LITTLE ROCK – On June 1, Arkansas became the first state to implement a work requirement for able-bodied Medicaid recipients who are of working age with no dependents at home. The goal is to identify and provide worker training to those who need employment and to improve their opportunity to get a good-paying job.
Since the reporting period opened, we have worked diligently to make sure those subject to the work requirement had the information they needed to show they are working or to seek an exemption.
Our Department of Human Services has sent 136,000 letters and emails, and made more than 150,000 phone calls.
They posted the message on social media sites, sent thousands of text messages and even knocked on doors to spread the information.
DHS staff members conducted more than thirty webinars, and offered other training and information sessions for advocacy groups. They distributed thousands of educational postcards in doctors’ offices and emergency rooms.
In addition, DHS created a way help those without computers or internet access to report in. Registered reporters were allowed to complete the process for beneficiaries by telephone.
And every DHS county office in the state also has staff on hand to assist those who need it.
More than 43,600 enrollees complied with the requirement.
Despite all this effort, about 4,300 able-bodied Arkansans did not meet the state’s work requirements, which means they will lose the coverage for the remainder of the year.
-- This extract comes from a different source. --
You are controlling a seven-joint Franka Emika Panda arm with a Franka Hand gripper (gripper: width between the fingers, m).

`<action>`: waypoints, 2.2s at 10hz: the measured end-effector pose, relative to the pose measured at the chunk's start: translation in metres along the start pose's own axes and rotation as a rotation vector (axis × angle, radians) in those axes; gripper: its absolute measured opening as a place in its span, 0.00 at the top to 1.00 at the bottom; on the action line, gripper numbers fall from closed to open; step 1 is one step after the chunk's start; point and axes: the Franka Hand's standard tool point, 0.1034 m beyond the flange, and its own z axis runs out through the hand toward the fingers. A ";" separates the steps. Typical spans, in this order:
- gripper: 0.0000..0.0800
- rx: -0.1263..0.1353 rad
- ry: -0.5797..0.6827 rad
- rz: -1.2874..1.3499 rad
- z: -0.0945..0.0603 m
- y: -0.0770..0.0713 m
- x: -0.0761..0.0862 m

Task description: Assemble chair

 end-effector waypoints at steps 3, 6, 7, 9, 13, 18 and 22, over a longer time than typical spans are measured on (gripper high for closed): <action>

There are a couple of things important to note about that number.
First, each of those people had three months to contact the state. We didn’t close cases because someone didn’t contact DHS the first month.
And the number doesn’t necessarily represent 4,300 people who are suddenly without insurance coverage. It could mean that for any number of reasons, some of the people in that number no longer needed the insurance. They may have found work, moved onto a spouse’s insurance, or moved out of state without notifying DHS. Some simply chose not to comply.
Personal responsibility is important. We will continue to do everything we can to ensure those who qualify for the program keep their coverage, but it is equally important that we make sure those who no longer qualify are removed. This not only allows the state to concentrate its limited resources on those who need it the most, but the work requirement is geared toward helping Arkansans find a job and move up the economic ladder.
In fact, we have already heard success stories about people who have taken the encouragement and decided to earn their GED and start vocational school. Through assistance from the Department of Workforce Services, some have started nursing school and made other decisions about picking a career.
This work and community engagement requirement reflects a balance of important Arkansas values such as compassion, work and responsibility.